The government recently established the Hong Kong Genomics Center. It will begin recruitment immediately and begin preliminary preparations before the end of the year. It is expected that the recruitment of patients will begin in the middle of next year.
The committee today (14th) published the first "Hong Kong Genomic Medicine Development Strategy", which made eight recommendations. (Photo by Luo Junhao)
Lu Huiwen, a consultant doctor in the Department of Genetics of the Department of Health, said that the Department of Health receives 400 to 500 undiagnosable cases each year. It is estimated that there are 700 to 800 related patients in Hong Kong every year.

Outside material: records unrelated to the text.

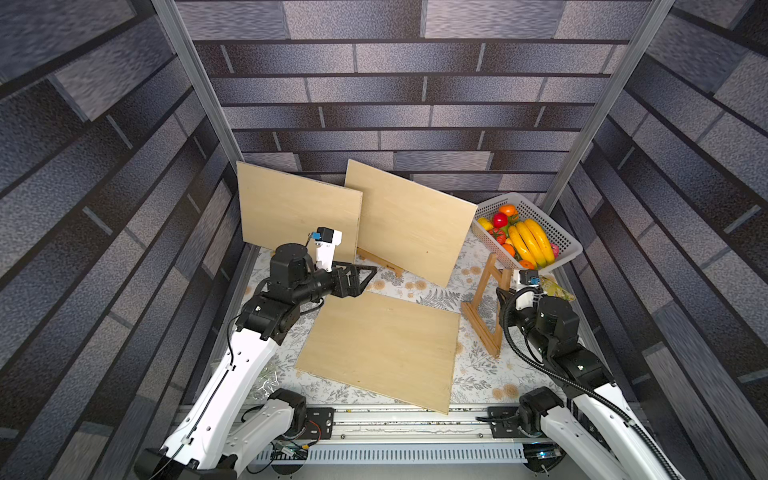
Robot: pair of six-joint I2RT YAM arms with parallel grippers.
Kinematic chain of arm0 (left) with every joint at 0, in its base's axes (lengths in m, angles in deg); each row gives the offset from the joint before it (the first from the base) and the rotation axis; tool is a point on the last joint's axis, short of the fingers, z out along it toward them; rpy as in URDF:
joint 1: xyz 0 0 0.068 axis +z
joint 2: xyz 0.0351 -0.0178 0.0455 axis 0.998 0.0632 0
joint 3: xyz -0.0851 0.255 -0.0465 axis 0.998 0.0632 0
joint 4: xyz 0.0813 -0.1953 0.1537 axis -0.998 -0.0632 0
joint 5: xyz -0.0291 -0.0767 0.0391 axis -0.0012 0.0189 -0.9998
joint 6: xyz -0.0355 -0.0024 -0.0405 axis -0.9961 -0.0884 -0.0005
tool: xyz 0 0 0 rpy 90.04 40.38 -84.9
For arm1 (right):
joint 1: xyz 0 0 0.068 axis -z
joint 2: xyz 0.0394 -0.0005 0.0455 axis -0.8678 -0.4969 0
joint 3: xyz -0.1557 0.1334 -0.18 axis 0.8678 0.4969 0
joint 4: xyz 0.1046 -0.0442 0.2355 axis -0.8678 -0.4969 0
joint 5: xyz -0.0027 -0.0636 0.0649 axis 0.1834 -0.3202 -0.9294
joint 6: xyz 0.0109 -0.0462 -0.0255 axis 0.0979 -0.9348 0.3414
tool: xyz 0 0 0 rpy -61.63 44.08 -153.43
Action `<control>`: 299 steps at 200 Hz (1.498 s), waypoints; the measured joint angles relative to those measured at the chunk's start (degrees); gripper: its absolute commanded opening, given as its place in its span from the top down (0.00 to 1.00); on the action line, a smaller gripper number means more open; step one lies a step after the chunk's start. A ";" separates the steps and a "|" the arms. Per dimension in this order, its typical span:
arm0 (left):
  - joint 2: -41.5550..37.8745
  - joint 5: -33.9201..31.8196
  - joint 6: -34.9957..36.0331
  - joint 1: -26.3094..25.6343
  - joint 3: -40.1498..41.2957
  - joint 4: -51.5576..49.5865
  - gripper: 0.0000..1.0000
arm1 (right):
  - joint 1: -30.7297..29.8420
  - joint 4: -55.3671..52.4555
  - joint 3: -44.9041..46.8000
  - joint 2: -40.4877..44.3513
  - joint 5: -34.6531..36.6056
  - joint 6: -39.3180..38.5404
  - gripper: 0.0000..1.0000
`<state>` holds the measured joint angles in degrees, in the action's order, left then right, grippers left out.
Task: Assemble the easel
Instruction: Place the easel at the center of the board.
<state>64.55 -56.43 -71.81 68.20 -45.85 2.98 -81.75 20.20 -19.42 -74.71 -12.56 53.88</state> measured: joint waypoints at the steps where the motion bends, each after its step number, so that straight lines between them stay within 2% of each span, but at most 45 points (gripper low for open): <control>1: -0.02 0.00 0.00 -0.04 0.00 0.00 0.00 | 0.02 0.24 0.13 0.00 0.09 -0.02 1.00; 44: -0.28 0.00 0.11 -0.94 -0.35 -1.88 0.00 | 0.35 10.78 7.74 2.60 1.40 1.38 1.00; 90: -0.74 -0.22 0.28 -2.93 -0.33 -3.23 0.00 | 0.46 12.17 13.00 9.22 1.27 5.16 1.00; 116: -0.66 -2.01 0.52 -7.63 -0.33 -2.71 0.00 | 0.57 10.29 13.03 10.78 -1.62 7.80 1.00; 142: 0.92 -6.40 2.56 -16.98 -0.24 -1.20 0.00 | 0.57 6.97 13.03 13.64 -3.67 10.23 1.00; 164: 4.74 -11.61 2.51 -24.63 -0.22 0.31 0.00 | 0.57 4.57 13.00 15.91 -3.89 10.47 1.00; 184: 11.04 -16.26 -2.05 -29.18 -0.61 0.79 0.00 | 0.57 4.31 12.98 16.09 -4.83 10.47 1.00; 211: 20.15 -19.85 -9.42 -31.61 -3.28 0.46 0.00 | 0.57 3.87 12.57 15.78 -5.81 10.40 1.00; 253: 31.80 -23.43 -10.56 -35.91 -17.68 -4.26 0.00 | 0.57 4.92 13.33 16.00 -7.58 11.02 1.00; 269: 34.01 -23.63 -10.56 -36.65 -20.57 -5.07 0.00 | 0.57 6.93 14.69 16.65 -8.37 12.35 1.00; 299: 34.64 -24.35 -10.69 -36.59 -20.72 -7.87 0.00 | 0.57 8.48 16.59 19.23 -10.34 15.26 1.00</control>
<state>99.19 -80.78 -82.49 31.61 -66.57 -4.88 -81.18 28.68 -2.83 -55.47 -22.90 69.13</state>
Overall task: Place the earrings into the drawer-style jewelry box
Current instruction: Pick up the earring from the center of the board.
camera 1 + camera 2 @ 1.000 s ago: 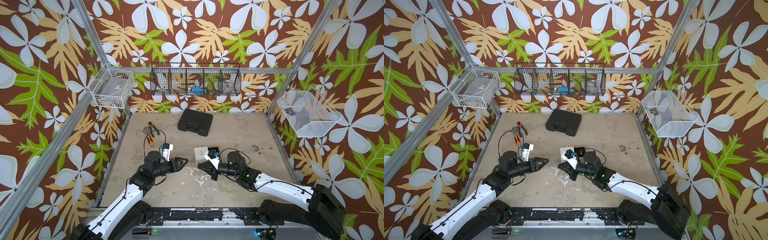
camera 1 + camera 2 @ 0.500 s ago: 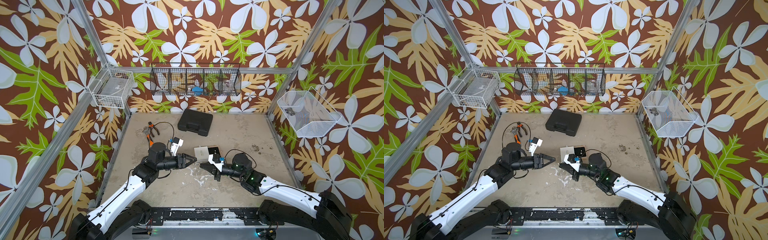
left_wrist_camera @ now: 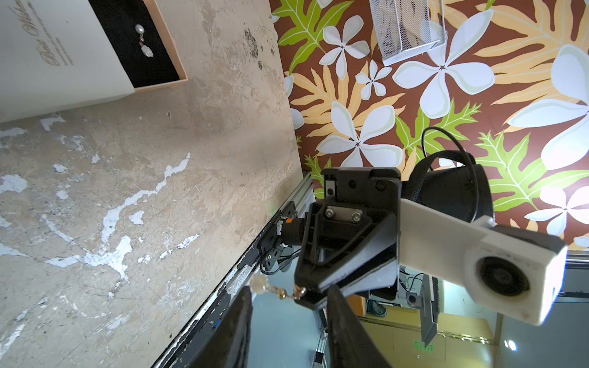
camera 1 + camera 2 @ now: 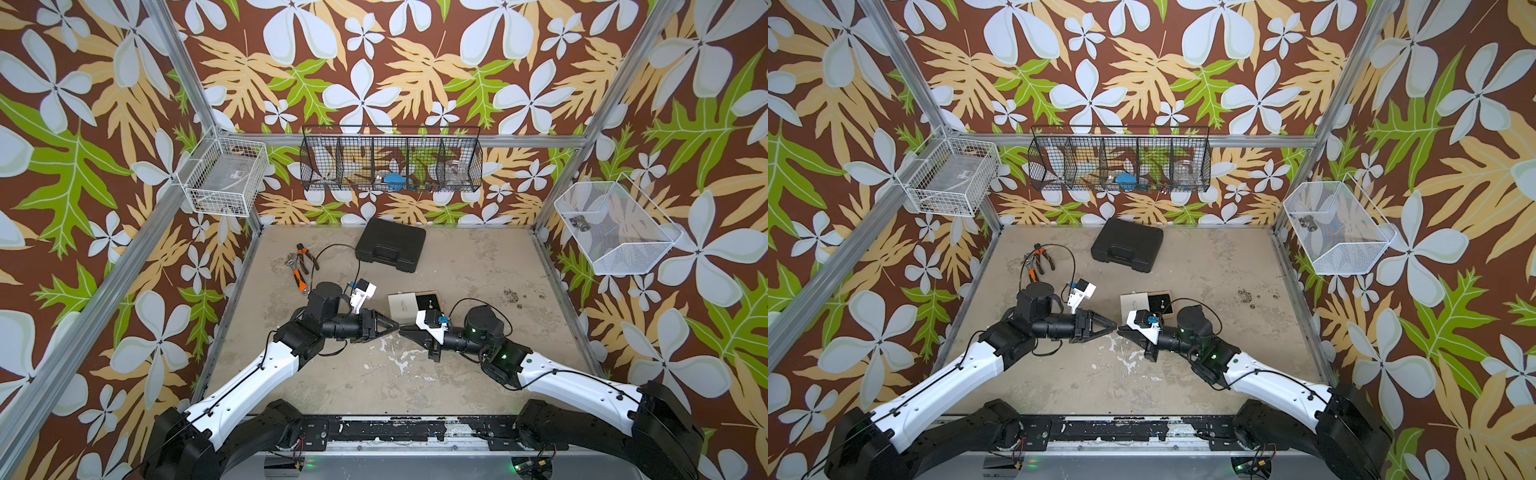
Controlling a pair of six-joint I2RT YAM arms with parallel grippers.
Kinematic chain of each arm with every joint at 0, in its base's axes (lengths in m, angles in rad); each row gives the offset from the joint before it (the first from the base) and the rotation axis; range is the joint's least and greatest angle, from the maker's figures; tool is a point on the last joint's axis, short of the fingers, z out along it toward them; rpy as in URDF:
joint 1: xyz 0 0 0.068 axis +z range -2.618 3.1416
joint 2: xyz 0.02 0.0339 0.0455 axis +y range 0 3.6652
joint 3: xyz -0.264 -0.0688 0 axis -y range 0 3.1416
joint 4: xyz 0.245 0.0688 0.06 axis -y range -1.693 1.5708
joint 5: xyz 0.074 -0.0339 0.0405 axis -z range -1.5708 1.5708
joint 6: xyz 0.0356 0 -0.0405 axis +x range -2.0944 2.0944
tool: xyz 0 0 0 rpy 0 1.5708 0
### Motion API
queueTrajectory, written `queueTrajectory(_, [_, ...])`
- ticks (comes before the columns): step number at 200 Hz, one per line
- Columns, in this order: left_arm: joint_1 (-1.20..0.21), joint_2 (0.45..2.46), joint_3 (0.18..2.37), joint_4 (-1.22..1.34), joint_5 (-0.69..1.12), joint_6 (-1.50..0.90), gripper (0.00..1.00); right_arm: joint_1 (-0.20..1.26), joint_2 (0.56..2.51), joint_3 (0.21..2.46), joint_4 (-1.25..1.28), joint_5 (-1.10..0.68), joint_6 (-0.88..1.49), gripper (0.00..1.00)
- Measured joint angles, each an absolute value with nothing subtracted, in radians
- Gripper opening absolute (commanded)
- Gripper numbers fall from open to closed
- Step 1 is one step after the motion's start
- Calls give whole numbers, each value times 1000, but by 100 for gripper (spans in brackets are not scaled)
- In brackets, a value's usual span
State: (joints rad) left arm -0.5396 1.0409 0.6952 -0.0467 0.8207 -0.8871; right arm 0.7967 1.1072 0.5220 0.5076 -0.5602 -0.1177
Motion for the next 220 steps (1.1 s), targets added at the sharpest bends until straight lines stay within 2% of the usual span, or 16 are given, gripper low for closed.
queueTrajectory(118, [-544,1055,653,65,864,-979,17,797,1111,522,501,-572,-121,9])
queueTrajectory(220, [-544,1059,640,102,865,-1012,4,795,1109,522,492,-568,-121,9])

2000 cases detected in the next year and a half
The Secretary for Food and Health Chen Zhaoshi said that the government has set aside 1.2 billion yuan to implement the Hong Kong genome project within six years. Fang Yi, deputy secretary-general of the Food and Health Bureau (Hygiene), said that he planned to complete the pilot phase within a year and a half, testing for 2,000 cases including undiagnosed conditions and cancers that may be related to genetics Review. The subsequent main phase will sort out 18,000 cases and expand to other applicable diseases and research groups. In total, about 50,000 genome sequencings are planned, involving 20,000 cases. Fang also said that at present, Hong Kong can only diagnose about 10% of rare diseases, and hopes to increase the diagnosis rate to 30% to 40% through the plan.
The Government established the Hong Kong Genome Center in May this year to implement the above-mentioned Hong Kong Genome Project. The center will immediately start recruiting employees and carry out preliminary preparations before the end of the year. It is expected that the recruitment of patients will begin in the middle of next year. The center has three partner centers responsible for clinical work, including Hong Kong Children ’s Hospital, Queen Mary Hospital and Prince of Wales Hospital.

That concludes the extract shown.